Hope you enjoy the many pics. Please feel free to ask any questions.
Brian & Family
The view and sunset while under way!
This is the 7 Mile bridge (south side of it) as we passed through. The approach from the north is easy. You can make it without incident under 65' tall and 6' draft. We saw no less than about 6.5/7' depth and 67 feet clearance. Do be aware!!! - there are a LOT of shoals and very strong currents so I would not attempt the apprach at night if you ahve never done it before. Just good ole seamanship.
The view approaching Marathon Marina (note - this is different than Marathon City Marina which you will see later). This is the first marina on your port side as you enter. We had 7-8 feet coming in, but hug the green markers as you approach. Again, read carefully, hug the green markers as you enter the marina.

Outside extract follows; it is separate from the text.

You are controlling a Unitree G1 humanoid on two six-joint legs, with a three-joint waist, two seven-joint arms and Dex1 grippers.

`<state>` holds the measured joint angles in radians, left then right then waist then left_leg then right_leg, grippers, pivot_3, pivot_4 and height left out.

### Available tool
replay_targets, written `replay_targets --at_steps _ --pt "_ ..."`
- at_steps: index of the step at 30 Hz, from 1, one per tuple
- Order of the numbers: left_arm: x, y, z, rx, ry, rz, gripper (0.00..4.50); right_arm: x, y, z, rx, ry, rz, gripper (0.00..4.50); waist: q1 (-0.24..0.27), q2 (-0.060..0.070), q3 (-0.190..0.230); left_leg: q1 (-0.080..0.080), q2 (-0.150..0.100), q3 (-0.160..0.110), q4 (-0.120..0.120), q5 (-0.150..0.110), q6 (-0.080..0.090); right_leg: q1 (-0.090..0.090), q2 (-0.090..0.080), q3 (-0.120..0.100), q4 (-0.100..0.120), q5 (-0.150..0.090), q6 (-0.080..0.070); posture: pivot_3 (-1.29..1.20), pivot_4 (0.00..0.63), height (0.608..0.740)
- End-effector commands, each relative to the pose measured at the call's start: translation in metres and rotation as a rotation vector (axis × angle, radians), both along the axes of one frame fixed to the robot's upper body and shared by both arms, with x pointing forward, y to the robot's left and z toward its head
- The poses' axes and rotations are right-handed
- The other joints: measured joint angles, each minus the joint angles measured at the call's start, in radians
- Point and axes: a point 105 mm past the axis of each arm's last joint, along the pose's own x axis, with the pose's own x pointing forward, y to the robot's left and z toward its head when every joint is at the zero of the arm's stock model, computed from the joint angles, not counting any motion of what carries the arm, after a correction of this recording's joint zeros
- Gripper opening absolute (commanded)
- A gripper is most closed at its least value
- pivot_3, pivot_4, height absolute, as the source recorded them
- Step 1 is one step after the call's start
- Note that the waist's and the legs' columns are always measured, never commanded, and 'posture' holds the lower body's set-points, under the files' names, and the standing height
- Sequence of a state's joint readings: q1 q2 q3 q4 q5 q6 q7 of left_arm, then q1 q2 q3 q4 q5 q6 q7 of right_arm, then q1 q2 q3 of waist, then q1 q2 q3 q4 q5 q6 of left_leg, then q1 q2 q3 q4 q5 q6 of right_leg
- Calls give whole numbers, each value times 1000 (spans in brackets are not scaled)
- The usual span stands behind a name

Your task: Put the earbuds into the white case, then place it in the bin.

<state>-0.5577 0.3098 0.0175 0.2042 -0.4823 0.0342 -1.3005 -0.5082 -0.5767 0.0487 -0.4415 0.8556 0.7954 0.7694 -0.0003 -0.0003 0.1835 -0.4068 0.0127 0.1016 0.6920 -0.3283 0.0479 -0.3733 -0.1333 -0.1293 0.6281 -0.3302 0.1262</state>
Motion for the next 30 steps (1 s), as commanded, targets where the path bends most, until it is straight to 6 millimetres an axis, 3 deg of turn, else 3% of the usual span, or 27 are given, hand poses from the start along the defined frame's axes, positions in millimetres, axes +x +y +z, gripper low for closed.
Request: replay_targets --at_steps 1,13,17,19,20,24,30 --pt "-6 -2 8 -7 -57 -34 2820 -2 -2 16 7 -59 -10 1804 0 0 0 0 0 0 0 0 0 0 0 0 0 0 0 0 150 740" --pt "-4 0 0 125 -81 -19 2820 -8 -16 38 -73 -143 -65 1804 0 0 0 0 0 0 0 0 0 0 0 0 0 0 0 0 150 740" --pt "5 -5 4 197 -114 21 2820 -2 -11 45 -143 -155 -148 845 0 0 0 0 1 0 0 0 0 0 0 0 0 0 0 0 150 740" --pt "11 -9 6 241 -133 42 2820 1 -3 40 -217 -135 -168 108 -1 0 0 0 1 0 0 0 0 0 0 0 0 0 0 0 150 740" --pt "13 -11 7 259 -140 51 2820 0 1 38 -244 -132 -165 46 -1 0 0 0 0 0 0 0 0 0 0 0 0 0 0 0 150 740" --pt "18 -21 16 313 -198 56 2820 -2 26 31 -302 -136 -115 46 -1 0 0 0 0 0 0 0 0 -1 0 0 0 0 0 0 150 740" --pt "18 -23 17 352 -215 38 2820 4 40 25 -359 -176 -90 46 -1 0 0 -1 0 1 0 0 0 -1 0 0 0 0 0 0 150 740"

The view facing Southwest off our bow from our slip in Marathon Marina... beautiful!!!
Berdines lies just before the bridge into Boot Key Harbor. Very cheap burgers and beer and actually pretty good food! Make sure you stop there and buy a coozie before you leave.
The approach into Boot Key Harbor. Boot Key lies just through the removed span of the bridge. You can see form the pics that it is huge and totally protected on all sides.
You will find boats in Marathon of every shape and size and from probably every part of the world. It is a boaters hangout like no other!!
Marathon City Marina (on far end of Boot Key)
Some boats are authentic antiques (like this 130 yo Junk)
And some are, well, not so authentic!!
You will find all kind of wildlife, including these big fellas!!
And of course mermaids and very large fish!!
Good looking Women...
Vicious Guard Dogs...
And what is a Thanksgiving trip without sharing our Thanksgiving Feast!?? We had: A 9.5 lb Turkey (fit in the oven...yahoo!), deviled eggs, green bean caserole, squash caserole, homemade cranberry sauce, homemade chocolate pie, homemade stuffing, and homemade giblet gravy!! All home-made in a boat!!!